# [Problem to solve]
Using the material below, count the lines that contain the word "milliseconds" and report the number only.

# [Provided records]
╔══
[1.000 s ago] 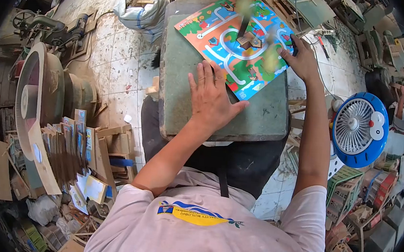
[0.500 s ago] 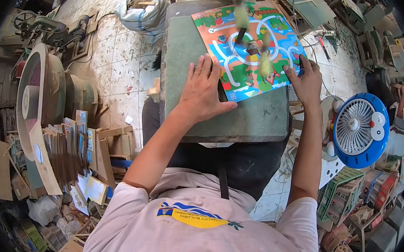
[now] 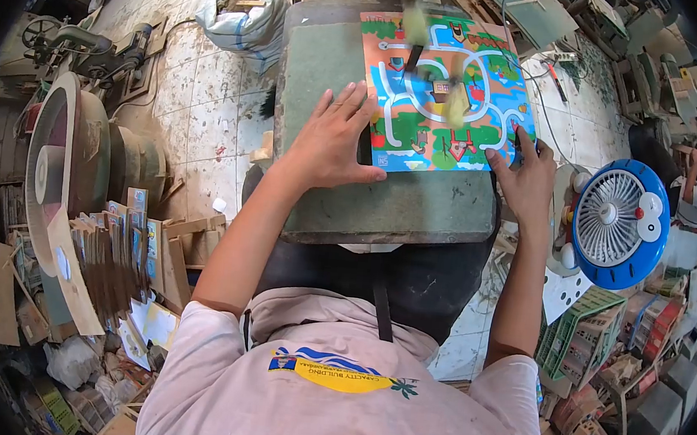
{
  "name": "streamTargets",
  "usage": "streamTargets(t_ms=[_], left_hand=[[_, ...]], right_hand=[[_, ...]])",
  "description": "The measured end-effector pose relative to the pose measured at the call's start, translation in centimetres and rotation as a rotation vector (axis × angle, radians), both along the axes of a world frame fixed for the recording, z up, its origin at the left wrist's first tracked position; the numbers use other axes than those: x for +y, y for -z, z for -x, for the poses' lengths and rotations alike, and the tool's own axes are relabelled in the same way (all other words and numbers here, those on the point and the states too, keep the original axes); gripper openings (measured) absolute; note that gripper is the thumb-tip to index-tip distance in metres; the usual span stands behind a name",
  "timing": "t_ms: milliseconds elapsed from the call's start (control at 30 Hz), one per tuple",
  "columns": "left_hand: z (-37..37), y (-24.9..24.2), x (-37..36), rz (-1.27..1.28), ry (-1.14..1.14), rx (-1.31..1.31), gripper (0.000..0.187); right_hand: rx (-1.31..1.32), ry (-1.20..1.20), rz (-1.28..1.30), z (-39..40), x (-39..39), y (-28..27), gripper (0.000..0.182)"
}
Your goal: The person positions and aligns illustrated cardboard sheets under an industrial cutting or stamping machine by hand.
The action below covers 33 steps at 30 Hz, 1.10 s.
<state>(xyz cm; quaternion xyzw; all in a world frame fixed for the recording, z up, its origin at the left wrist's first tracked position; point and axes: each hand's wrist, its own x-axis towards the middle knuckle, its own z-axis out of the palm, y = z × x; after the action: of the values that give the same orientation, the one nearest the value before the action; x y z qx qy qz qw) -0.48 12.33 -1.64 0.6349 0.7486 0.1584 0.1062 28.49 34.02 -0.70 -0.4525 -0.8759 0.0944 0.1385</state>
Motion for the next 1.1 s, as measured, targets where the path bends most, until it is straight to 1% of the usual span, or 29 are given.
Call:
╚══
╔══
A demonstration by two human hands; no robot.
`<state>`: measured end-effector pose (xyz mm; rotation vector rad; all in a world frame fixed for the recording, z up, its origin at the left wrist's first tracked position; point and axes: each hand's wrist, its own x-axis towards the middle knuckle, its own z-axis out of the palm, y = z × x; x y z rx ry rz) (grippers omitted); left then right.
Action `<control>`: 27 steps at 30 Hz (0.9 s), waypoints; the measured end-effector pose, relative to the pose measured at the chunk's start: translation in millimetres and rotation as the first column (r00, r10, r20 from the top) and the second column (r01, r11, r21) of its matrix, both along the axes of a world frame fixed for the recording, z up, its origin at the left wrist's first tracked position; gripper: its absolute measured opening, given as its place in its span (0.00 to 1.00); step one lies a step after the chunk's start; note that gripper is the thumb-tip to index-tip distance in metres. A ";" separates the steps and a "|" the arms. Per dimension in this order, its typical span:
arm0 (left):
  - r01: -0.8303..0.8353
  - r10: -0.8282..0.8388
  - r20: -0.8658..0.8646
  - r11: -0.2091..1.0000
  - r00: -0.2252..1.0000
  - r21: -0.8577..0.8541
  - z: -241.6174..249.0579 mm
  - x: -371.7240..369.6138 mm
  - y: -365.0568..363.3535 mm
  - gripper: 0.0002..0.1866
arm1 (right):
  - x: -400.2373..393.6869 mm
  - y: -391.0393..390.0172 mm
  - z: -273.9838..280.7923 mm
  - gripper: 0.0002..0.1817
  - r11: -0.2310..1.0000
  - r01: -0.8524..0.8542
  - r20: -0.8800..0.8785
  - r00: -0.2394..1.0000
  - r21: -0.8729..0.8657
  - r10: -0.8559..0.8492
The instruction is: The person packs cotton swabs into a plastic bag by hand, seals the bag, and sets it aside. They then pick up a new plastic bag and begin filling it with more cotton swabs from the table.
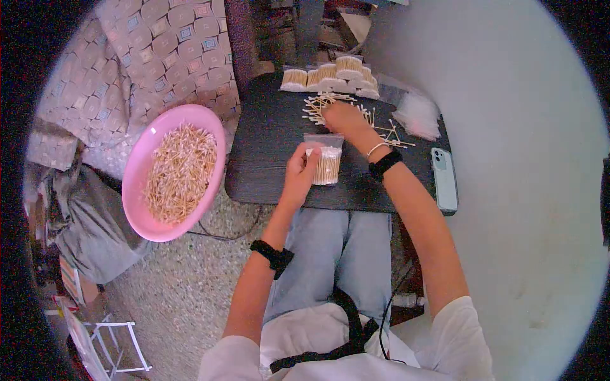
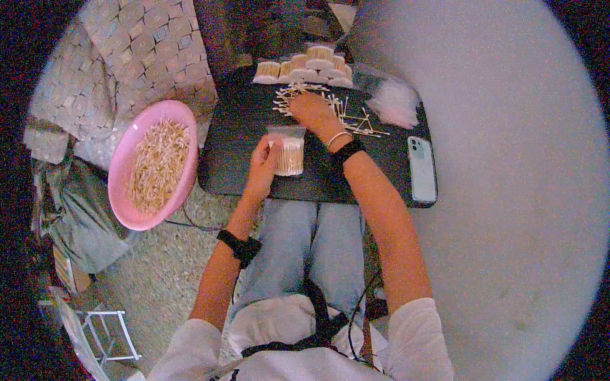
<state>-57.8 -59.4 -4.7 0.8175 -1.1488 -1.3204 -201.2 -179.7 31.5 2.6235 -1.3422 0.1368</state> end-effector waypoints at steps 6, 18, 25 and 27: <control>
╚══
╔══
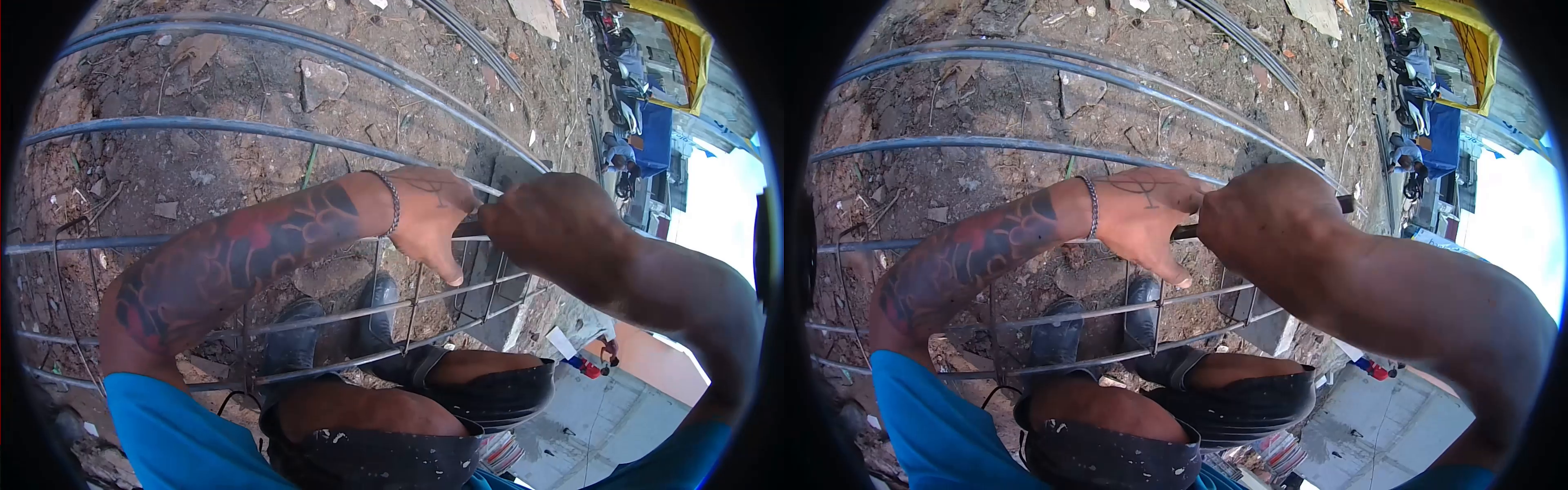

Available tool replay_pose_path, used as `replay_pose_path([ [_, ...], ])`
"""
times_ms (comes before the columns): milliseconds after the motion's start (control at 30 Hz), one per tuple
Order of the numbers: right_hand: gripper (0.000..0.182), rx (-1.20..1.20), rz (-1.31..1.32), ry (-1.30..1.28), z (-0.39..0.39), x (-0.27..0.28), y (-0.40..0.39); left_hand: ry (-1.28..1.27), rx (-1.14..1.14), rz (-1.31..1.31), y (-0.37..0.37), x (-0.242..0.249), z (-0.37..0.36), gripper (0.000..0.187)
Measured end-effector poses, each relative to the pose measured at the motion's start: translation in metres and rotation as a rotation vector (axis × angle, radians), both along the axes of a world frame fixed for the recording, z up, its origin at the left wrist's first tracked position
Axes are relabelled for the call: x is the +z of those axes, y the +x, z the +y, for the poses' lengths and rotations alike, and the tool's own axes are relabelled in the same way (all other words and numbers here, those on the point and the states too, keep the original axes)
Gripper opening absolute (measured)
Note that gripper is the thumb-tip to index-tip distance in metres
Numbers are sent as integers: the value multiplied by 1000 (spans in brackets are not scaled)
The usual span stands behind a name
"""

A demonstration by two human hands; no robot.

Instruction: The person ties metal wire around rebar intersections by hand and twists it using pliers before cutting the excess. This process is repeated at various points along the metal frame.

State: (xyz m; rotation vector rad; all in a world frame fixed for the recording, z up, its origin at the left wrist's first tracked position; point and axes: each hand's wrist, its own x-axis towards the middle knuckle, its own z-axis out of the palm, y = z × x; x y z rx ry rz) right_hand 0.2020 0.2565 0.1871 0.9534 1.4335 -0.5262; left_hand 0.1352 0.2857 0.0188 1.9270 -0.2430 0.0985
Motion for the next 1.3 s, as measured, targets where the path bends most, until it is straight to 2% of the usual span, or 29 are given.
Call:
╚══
# [Task result]
2